Grief Before Death: A Man Staged His Own Funeral
There is something both heartbreaking and brilliant about a 74-year-old man in India who decided he couldn't wait until death to find out who would mourn him.
Grief Before Death: A Man Staged His Own Funeral
There is something both heartbreaking and brilliant about a 74-year-old man in India who decided he couldn't wait until death to find out who would mourn him. Mohan Lal spread word of his own death, arranged his funeral, and hid nearby to see who would come.
It sounds like the premise of a dark comedy, but I recognize the psychology underneath. This is what happens when we spend decades wondering if we matter — when the fear of being forgotten becomes more unbearable than the charade required to find out.
Lal discovered what most of us suspect but never confirm: some people who claim to love you will find excuses when showing up requires effort. Others, whom you barely noticed, will drop everything to honor your memory. The attendance list at your funeral is never the one you would predict.
I have sat with clients who obsess over who will come to their wedding, their birthday party, their retirement dinner. They count acceptances like votes in an election they desperately need to win. But Lal took this universal anxiety to its logical extreme — he demanded an answer to the question that haunts everyone who has ever felt invisible.
What strikes me most is not the deception, but the loneliness that drove it. This was a man who had lived seven decades without feeling certain he mattered. Think about that. Seventy-four years of relationships, conversations, shared meals, and still he needed proof.

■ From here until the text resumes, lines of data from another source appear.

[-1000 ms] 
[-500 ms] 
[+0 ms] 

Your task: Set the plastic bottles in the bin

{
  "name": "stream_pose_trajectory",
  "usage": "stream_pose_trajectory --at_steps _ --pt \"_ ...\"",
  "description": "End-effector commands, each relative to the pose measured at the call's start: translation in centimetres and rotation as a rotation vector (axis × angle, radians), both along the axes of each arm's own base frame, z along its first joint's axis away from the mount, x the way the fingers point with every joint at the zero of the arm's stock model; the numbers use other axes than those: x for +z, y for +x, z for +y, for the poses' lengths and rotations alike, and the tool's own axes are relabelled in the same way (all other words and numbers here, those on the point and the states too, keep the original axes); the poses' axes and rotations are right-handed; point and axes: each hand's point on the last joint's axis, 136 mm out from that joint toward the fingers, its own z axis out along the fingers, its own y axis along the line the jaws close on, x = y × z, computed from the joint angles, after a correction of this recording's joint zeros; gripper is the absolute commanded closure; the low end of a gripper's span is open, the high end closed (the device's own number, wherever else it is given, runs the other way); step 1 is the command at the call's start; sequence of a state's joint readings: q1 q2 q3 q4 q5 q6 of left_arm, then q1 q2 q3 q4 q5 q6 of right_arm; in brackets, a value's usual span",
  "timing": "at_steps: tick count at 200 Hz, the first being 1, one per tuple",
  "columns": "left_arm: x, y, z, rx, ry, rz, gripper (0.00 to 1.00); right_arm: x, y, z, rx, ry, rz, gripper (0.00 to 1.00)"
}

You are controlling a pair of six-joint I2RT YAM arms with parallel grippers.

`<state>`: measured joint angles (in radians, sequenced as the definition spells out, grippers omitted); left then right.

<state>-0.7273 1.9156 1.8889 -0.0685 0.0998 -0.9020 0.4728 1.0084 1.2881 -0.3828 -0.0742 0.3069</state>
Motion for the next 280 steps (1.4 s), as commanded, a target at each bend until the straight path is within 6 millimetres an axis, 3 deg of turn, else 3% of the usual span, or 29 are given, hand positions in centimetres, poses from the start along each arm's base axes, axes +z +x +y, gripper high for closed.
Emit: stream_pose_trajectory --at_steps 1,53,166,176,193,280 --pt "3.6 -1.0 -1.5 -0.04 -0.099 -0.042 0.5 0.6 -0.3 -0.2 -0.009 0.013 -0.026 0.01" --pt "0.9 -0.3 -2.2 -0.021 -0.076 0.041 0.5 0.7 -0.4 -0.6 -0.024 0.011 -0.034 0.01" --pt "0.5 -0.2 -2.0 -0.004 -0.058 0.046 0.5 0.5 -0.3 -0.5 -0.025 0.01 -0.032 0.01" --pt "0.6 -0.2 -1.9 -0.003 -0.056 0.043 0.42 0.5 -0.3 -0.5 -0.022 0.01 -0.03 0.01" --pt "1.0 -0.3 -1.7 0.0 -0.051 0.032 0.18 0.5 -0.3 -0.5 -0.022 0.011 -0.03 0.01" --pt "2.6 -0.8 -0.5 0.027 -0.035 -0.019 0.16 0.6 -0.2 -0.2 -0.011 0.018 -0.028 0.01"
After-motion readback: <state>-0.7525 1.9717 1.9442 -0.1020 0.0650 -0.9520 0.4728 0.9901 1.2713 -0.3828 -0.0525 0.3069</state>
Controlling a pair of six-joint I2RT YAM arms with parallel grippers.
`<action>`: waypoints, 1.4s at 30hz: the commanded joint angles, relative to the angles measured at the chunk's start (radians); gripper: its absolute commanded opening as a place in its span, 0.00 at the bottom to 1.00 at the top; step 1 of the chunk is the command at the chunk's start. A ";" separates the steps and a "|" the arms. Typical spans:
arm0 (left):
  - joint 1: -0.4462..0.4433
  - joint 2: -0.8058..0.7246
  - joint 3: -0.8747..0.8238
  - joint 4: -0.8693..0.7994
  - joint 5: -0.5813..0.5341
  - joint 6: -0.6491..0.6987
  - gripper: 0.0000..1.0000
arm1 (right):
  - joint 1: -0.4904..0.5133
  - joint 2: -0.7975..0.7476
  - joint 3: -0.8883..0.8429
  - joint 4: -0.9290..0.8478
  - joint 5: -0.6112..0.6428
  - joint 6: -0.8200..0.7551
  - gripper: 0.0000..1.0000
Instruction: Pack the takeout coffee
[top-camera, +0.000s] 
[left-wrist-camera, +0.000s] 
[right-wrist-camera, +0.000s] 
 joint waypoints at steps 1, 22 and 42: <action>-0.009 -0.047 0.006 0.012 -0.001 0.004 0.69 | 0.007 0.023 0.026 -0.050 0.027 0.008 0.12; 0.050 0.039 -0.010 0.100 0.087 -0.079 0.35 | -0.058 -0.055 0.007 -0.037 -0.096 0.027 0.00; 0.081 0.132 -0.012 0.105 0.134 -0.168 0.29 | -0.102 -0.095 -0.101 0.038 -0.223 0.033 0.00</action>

The cruelest part? By staging his death, he guaranteed that the real funeral — whenever it comes — will be smaller. Some of those who came to mourn him will feel foolish, manipulated. Others will assume it's another trick. He solved one loneliness by creating another.
But maybe that was worth it to him. Maybe one afternoon of knowing — really knowing — that people would miss him was worth a lifetime of wondering.
In my practice, I tell people that the fear of being forgotten is usually stronger than the reality of it. But Mohan Lal couldn't trust that wisdom. He needed data.
Here is what he learned, and what we all know but pretend we don't: your funeral attendance is not a measure of your worth, but it will feel like one anyway. The people who matter will show up. The people who don't, won't. And you will never know the difference — unless, like Lal, you refuse to wait for the comfort of being dead first.